→ Exercise requirements
Find the string "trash" in the entries and copy each line that has it.

→ Listed entries

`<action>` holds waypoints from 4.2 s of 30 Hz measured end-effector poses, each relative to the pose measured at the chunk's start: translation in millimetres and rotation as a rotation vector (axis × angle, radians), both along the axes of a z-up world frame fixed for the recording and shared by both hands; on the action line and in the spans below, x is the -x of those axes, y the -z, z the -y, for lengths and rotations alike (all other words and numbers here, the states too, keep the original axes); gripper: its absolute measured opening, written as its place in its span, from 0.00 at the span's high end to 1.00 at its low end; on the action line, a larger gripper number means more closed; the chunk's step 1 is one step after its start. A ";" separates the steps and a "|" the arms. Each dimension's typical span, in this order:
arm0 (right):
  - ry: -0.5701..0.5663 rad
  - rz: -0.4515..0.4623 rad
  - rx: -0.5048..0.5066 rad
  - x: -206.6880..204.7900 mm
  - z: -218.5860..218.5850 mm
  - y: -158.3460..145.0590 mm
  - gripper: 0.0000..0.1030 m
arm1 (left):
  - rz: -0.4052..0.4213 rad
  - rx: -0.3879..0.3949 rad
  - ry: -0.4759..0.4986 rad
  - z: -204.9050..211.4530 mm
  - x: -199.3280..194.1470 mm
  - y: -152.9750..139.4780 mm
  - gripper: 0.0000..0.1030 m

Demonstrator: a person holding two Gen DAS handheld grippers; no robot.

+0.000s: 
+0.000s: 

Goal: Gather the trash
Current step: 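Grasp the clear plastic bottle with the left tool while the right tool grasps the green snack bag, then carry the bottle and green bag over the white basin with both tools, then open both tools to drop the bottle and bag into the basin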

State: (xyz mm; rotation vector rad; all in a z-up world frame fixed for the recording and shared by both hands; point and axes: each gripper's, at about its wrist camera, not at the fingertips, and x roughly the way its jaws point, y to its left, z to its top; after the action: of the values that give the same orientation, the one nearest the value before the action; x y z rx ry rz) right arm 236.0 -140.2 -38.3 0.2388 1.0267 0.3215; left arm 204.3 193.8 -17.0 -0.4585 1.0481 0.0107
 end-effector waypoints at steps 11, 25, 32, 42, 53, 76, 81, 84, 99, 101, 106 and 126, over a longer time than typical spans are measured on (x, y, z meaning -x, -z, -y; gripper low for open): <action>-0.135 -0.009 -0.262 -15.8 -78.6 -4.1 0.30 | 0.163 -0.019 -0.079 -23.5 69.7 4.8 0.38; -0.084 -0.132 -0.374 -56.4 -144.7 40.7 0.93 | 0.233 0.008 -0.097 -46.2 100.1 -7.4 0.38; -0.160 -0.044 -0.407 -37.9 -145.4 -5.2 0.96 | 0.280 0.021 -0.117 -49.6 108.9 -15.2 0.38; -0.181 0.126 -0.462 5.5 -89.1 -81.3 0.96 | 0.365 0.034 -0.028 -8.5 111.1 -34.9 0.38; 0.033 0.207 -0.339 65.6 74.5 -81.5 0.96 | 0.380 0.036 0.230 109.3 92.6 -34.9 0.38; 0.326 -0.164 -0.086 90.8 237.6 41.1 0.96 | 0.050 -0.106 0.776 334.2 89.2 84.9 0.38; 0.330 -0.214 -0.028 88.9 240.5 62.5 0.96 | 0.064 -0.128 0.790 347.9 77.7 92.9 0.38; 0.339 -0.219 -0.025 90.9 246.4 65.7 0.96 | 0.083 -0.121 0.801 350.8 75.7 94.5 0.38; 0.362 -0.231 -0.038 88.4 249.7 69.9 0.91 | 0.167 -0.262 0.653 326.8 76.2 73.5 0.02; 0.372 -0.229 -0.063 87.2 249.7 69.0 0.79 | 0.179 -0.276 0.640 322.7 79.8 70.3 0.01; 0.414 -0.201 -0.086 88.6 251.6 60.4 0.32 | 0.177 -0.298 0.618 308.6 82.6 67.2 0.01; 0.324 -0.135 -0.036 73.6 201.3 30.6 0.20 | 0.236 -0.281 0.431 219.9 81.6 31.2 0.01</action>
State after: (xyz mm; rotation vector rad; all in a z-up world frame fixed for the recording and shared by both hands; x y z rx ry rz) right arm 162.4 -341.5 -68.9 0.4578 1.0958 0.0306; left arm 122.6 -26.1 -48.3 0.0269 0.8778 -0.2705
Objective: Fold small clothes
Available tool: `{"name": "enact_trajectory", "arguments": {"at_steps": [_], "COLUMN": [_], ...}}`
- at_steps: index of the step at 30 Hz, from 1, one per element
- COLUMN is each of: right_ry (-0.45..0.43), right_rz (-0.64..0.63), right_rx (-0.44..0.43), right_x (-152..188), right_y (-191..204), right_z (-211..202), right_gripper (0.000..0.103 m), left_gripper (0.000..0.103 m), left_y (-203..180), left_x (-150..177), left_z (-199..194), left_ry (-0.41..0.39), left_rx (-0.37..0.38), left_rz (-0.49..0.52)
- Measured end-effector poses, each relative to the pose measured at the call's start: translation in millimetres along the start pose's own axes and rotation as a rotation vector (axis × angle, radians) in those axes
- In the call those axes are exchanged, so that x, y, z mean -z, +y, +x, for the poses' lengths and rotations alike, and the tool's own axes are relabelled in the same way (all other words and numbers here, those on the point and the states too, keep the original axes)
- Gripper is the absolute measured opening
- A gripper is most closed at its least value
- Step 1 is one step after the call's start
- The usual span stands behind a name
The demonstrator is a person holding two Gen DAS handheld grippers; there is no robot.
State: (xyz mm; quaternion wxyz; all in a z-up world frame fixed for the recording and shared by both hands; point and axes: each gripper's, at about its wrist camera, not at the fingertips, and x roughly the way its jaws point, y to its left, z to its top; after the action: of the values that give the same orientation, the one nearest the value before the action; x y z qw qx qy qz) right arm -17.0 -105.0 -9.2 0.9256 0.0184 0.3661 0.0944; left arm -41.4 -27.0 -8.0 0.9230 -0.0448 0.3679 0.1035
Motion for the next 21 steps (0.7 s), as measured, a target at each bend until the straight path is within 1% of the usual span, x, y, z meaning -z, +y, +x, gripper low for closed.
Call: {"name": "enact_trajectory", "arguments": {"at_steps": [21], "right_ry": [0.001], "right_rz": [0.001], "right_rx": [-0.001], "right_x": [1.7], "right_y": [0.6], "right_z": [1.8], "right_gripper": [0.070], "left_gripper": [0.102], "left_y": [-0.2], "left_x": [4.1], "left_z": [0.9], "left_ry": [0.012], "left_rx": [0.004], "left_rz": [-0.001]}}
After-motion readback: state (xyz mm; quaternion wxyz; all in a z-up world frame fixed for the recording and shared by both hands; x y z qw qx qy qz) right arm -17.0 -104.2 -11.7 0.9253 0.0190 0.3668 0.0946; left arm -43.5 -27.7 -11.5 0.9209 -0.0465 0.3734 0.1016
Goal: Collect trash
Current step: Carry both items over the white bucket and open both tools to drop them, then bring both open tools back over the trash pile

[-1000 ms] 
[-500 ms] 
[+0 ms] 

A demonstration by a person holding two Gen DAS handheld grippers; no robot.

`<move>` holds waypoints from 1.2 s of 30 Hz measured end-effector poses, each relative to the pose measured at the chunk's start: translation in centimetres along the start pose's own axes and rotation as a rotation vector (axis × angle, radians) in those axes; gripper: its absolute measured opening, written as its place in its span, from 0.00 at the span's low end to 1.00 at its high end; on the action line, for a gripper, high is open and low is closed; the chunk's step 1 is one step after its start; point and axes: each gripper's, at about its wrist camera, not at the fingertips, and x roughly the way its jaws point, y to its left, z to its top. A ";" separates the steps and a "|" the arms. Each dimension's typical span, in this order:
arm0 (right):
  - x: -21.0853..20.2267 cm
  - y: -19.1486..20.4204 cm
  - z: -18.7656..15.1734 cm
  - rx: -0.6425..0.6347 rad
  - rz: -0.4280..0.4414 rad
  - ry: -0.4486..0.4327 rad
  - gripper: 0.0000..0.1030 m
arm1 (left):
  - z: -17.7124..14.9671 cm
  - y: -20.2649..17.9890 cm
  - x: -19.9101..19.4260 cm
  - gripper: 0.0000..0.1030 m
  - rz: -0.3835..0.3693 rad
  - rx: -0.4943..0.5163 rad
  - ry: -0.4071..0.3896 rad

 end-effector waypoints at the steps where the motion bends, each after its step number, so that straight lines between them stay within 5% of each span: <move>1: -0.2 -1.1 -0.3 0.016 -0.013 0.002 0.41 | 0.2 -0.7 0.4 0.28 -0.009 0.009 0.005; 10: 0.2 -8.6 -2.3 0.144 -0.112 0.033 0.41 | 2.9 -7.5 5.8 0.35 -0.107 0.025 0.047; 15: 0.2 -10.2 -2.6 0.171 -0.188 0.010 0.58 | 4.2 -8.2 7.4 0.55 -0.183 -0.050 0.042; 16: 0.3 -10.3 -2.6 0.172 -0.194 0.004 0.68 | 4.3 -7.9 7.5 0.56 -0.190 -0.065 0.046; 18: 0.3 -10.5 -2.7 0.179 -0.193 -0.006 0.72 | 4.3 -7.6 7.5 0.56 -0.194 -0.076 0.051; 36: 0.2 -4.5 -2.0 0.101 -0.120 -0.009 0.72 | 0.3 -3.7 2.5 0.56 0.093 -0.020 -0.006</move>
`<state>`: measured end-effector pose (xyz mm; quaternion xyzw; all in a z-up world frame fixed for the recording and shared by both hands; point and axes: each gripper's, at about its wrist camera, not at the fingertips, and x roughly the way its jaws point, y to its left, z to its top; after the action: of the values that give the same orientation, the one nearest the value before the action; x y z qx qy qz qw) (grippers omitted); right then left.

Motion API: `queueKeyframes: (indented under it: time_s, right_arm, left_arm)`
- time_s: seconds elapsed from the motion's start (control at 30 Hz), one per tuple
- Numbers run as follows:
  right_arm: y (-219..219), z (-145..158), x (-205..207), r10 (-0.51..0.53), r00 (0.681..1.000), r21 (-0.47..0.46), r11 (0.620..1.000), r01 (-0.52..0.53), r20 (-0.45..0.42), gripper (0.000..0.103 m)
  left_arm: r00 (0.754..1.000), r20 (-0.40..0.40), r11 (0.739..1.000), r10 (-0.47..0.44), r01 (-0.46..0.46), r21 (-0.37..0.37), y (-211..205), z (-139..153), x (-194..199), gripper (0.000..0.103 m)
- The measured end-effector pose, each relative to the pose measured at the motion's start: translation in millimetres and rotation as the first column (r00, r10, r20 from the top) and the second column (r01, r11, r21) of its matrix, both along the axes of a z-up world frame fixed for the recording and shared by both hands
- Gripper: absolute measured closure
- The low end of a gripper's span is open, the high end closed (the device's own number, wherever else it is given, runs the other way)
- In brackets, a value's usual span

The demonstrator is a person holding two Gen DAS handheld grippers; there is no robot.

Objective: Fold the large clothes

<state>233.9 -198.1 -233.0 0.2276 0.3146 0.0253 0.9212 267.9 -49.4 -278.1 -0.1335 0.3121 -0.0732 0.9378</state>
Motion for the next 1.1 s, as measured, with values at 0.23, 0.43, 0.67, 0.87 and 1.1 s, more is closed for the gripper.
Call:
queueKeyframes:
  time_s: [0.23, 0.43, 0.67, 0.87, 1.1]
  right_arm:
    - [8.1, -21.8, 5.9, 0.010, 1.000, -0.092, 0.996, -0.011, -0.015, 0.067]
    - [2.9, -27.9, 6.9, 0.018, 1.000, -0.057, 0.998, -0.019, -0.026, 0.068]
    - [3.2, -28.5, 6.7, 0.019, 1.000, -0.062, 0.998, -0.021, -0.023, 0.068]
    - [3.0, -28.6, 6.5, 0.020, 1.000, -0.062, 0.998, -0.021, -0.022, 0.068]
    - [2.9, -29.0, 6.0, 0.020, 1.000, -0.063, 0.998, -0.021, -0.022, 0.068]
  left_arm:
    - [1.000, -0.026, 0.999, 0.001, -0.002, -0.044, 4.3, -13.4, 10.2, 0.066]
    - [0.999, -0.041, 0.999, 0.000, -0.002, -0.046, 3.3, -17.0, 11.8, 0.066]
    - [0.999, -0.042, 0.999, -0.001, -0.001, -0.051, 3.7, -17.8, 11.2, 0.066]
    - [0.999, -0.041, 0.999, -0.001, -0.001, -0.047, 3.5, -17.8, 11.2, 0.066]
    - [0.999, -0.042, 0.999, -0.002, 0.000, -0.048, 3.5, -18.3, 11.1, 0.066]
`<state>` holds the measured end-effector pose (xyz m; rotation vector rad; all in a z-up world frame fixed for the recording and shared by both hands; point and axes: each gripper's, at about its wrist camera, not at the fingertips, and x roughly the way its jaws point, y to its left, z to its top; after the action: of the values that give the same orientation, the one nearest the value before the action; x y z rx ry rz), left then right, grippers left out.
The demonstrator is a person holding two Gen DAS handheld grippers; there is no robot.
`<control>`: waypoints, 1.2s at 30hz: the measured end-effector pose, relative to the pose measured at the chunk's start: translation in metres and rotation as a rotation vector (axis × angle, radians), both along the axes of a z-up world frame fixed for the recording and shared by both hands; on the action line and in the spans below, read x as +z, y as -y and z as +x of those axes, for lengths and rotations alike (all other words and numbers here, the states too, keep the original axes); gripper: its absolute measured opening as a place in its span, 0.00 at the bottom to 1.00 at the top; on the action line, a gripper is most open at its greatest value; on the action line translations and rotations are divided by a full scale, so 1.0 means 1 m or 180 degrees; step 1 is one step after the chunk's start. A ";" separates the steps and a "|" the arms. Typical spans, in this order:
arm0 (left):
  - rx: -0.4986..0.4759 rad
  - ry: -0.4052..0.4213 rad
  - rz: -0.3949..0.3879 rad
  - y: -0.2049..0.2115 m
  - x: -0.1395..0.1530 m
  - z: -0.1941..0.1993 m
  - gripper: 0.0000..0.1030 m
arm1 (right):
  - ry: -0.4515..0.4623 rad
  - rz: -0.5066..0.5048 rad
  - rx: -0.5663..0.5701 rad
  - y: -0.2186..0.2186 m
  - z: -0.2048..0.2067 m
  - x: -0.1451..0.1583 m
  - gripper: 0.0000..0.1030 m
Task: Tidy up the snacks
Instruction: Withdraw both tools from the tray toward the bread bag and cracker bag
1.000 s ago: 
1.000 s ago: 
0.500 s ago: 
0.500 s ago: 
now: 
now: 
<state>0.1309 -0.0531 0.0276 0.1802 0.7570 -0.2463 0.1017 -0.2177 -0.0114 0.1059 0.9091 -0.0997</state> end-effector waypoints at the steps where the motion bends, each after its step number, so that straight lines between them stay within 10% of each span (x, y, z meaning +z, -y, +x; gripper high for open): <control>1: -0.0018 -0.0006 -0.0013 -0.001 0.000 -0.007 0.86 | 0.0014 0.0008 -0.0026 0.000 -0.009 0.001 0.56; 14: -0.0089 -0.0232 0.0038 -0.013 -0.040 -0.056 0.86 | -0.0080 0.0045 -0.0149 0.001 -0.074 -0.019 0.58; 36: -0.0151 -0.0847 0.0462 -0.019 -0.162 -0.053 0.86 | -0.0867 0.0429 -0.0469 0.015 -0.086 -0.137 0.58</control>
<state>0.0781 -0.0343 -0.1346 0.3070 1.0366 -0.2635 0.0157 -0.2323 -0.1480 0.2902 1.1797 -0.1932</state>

→ Problem solution
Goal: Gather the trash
Goal: Collect trash
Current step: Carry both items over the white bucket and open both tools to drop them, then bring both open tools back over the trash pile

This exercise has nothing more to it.